You should be able to just loosing the bumper and straighten it.


----------



## 05 NISMO 4X4 (Jun 4, 2005)

Or back into another car, this time on the other side! Should equal things out! Just kidding of course! It may have actually pushed one side in a bit and looks as though it's off sideways by a 1/2". Is the clearance still the same on both sides? Hopefully just loosing and realigning it will work. If nothing is noticable bent you should be good to go! Good luck!


----------



## knoq2wice (Nov 24, 2005)

Well I spent a good bit of time this afternoon laying beneath my truck trying to analyze how the bumper is attached and at what places it might be bent. I also had my neighbor who's a mechanic take a look. From what I can tell, the right corner of the bumper is, in fact, bent inward and upward a bit (on the unaffected left side, I can fit at least a full finger between the bumper edge and the body, while on the bent side it is almost flush with the truck body). The bottom edge of the bumper also wraps very closely around the edge of the truck body. The plastic part attached on top of the bumper is bent upward a few degrees in the corner due to the metal below being bent upward (though this doesn't seem to adversely effect the tailgate).

Anyhow, my neighbor said I could bring it to his shop and he could use a machine to gently bend it back in the right directions, though he advised me there's a risk of causing the metal to buckle if we try it. He said he'd do it at no cost since we're neighbors, though if it does buckle, I'm out a bumper (in that case, anyone know how much a chrome rear bumper for an 05 Frontier LE costs? haha).

Should I ask him to help me bend it back a bit? Is it likely it will buckle if we try? Is it better to bend it while attached or detached from the truck?


Oh yeah and.... since I had the camera out for the above pics, I couldn't help it haha.... a nice pic of my Frontier


----------



## Smitty272 (Dec 10, 2005)

Sorry to hear that! the best part about it is that your not alone! i did the same thing on saturday but i was going a little faster were it crunched there front quarter panel in and pushed my passenger side of my bumper into the back of my bed. its not to bad, i just want to kick my own butt for doing it!


----------



## Franko Manini (Nov 22, 2005)

knoq2wice said:


> Well I spent a good bit of time this afternoon laying beneath my truck trying to analyze how the bumper is attached and at what places it might be bent.

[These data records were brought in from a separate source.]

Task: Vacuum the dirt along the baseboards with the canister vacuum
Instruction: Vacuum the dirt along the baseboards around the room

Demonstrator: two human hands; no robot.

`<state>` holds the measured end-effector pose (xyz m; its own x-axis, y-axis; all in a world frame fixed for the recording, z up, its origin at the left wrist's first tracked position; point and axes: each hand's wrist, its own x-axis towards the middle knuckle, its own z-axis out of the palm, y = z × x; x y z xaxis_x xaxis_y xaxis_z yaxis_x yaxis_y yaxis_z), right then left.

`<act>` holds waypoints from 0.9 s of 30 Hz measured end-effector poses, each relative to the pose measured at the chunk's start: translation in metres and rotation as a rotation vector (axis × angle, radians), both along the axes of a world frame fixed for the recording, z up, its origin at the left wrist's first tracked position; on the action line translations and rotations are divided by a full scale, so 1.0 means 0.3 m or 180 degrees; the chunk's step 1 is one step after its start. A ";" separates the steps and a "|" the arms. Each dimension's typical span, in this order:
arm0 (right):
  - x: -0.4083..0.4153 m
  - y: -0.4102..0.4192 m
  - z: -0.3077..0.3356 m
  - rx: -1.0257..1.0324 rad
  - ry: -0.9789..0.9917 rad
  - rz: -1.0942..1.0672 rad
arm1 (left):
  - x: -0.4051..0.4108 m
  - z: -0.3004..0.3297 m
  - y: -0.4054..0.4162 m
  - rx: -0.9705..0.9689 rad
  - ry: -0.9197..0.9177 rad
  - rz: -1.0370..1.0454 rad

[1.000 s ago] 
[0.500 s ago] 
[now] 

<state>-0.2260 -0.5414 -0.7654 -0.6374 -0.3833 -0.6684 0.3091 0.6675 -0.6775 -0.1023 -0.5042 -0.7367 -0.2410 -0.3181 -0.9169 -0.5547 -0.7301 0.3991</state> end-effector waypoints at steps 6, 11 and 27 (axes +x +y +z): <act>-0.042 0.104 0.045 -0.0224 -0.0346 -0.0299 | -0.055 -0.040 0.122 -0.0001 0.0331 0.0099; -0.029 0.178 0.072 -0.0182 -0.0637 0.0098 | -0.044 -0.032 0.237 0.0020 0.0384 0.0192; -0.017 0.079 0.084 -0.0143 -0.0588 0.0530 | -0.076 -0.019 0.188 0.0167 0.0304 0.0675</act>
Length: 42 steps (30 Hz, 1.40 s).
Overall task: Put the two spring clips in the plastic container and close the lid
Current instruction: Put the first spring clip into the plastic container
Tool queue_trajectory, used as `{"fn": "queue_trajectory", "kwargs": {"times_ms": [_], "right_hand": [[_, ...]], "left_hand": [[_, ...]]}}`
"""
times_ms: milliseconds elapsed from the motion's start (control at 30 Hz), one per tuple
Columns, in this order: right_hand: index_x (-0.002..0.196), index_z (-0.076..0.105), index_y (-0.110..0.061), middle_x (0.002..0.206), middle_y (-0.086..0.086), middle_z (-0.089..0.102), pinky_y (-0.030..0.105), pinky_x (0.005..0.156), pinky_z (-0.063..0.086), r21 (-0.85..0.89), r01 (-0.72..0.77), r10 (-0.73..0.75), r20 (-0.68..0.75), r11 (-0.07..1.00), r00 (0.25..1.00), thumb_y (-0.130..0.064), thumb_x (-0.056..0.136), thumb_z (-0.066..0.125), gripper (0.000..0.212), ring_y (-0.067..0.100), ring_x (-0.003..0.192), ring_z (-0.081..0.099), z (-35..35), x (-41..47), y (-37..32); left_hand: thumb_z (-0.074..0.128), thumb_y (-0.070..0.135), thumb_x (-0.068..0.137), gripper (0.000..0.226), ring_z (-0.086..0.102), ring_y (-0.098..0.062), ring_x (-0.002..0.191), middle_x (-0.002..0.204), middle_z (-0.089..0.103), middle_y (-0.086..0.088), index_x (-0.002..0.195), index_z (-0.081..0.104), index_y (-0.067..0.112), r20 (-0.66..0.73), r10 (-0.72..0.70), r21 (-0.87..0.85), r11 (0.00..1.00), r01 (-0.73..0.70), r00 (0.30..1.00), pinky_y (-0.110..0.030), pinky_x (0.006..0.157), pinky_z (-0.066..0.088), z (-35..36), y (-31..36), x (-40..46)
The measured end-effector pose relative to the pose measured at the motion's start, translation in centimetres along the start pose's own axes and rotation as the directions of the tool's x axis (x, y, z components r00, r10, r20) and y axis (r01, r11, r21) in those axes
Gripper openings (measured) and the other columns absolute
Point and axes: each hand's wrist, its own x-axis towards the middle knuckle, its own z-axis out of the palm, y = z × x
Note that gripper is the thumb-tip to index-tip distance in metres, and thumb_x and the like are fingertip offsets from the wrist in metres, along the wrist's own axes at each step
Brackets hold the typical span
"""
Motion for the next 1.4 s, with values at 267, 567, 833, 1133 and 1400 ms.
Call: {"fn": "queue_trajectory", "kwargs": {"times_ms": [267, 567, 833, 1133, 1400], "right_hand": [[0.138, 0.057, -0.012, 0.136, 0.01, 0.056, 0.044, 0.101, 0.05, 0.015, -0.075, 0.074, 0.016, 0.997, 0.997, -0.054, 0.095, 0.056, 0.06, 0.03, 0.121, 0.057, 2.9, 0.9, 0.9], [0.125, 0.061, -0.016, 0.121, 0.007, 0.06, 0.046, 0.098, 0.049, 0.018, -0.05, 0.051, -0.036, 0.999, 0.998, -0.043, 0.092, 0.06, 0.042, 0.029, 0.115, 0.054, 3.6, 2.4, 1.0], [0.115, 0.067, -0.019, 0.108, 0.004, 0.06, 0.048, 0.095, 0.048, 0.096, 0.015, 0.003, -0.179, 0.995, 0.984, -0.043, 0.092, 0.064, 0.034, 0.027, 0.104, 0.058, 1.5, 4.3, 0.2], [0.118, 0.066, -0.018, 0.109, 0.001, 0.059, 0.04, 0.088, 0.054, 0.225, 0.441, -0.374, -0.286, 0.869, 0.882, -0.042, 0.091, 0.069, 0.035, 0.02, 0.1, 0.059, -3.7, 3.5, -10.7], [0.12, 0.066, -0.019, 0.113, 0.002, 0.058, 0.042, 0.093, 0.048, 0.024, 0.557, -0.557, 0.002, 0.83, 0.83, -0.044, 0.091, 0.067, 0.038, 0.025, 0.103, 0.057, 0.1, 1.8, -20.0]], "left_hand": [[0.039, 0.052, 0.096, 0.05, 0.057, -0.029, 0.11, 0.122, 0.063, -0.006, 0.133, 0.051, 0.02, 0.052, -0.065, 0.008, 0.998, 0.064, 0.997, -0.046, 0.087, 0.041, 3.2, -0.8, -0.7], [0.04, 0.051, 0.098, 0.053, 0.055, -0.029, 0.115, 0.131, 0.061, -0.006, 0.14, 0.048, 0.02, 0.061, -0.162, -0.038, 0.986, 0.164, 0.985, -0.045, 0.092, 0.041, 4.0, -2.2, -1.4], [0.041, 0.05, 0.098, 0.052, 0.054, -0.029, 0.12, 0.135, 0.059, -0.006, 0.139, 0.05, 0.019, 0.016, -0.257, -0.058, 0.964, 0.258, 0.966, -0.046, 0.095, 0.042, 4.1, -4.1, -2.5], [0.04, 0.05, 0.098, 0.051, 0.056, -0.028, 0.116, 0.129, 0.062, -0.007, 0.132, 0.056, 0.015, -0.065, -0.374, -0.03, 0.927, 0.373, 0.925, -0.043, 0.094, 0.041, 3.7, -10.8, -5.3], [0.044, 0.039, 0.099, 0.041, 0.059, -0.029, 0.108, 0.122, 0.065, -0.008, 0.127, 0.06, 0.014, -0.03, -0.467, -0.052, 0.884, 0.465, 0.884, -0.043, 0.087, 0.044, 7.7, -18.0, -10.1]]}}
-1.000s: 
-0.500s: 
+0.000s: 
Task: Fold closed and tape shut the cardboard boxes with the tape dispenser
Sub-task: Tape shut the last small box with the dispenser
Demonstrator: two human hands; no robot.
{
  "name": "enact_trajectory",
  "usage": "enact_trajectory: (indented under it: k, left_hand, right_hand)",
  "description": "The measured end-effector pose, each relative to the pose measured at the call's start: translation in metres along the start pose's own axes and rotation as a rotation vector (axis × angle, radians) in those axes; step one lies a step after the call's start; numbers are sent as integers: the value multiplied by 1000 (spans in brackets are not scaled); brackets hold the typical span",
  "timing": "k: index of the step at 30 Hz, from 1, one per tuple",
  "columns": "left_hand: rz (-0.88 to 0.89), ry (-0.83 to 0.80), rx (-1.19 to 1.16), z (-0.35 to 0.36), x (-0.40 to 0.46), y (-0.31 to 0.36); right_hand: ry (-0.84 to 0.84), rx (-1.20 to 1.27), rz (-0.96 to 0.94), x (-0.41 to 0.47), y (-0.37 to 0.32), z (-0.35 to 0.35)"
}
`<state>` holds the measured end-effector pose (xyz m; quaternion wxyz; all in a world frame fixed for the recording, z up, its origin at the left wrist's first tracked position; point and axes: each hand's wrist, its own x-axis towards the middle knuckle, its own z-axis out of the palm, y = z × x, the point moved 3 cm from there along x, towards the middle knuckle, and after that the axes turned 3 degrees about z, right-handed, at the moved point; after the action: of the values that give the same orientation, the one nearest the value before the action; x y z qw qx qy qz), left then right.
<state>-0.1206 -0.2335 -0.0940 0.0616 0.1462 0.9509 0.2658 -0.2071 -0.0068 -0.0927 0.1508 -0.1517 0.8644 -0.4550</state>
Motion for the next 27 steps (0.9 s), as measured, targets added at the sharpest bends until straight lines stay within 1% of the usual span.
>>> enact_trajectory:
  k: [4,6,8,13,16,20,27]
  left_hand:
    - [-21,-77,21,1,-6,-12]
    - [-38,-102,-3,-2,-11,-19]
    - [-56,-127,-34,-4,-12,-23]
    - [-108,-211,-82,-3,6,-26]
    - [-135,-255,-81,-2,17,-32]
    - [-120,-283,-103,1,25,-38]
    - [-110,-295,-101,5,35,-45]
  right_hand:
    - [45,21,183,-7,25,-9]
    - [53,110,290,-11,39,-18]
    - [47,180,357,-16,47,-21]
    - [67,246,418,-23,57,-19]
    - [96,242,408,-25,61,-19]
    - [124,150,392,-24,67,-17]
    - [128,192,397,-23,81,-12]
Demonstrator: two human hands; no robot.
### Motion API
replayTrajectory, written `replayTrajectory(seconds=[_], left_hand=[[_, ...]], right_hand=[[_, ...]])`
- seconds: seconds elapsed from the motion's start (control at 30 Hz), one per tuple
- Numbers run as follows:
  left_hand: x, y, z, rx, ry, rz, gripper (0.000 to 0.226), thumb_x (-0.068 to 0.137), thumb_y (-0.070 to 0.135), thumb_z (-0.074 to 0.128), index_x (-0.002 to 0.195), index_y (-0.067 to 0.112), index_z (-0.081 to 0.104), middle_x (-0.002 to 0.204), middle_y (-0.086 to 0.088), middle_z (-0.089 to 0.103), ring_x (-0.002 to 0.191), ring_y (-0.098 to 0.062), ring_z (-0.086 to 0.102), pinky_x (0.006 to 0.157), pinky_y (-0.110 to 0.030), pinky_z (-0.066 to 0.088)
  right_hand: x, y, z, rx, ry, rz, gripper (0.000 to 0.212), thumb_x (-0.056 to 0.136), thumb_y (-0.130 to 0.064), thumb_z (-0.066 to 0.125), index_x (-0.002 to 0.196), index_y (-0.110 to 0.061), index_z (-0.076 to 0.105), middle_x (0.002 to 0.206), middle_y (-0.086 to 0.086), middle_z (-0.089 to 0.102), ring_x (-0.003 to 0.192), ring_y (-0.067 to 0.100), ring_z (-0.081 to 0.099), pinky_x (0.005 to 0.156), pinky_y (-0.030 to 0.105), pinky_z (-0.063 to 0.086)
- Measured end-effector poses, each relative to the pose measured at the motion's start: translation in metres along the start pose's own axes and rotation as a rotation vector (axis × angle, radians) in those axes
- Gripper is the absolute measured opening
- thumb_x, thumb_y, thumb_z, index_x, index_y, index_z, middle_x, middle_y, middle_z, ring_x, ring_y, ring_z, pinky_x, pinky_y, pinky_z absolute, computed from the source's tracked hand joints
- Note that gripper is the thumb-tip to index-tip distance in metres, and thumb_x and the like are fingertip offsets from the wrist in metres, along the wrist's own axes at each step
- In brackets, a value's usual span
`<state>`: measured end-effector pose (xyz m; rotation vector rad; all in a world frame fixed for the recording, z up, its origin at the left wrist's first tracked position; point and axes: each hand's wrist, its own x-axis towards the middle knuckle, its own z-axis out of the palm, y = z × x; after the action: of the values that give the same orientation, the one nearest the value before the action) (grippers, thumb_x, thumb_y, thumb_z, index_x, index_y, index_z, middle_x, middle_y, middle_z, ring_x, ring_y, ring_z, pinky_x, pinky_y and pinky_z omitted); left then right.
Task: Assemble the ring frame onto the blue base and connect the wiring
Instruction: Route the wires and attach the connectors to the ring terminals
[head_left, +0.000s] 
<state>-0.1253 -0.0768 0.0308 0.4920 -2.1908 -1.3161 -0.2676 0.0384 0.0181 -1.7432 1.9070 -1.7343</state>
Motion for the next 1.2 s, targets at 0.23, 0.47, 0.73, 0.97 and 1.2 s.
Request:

I also had my neighbor who's a mechanic take a look. From what I can tell, the right corner of the bumper is, in fact, bent inward and upward a bit (on the unaffected left side, I can fit at least a full finger between the bumper edge and the body, while on the bent side it is almost flush with the truck body). The bottom edge of the bumper also wraps very closely around the edge of the truck body. The plastic part attached on top of the bumper is bent upward a few degrees in the corner due to the metal below being bent upward (though this doesn't seem to adversely effect the tailgate).
> 
> Anyhow, my neighbor said I could bring it to his shop and he could use a machine to gently bend it back in the right directions, though he advised me there's a risk of causing the metal to buckle if we try it. He said he'd do it at no cost since we're neighbors, though if it does buckle, I'm out a bumper (in that case, anyone know how much a chrome rear bumper for an 05 Frontier LE costs? haha).
> 
> ...



I had my chrome bu,mper replaced under wareranty since it started to pit. The dealer's cost was $440 Canadian.


----------



## Centurion (Sep 5, 2002)

You may be able to just remove the brackets and pound them out.


----------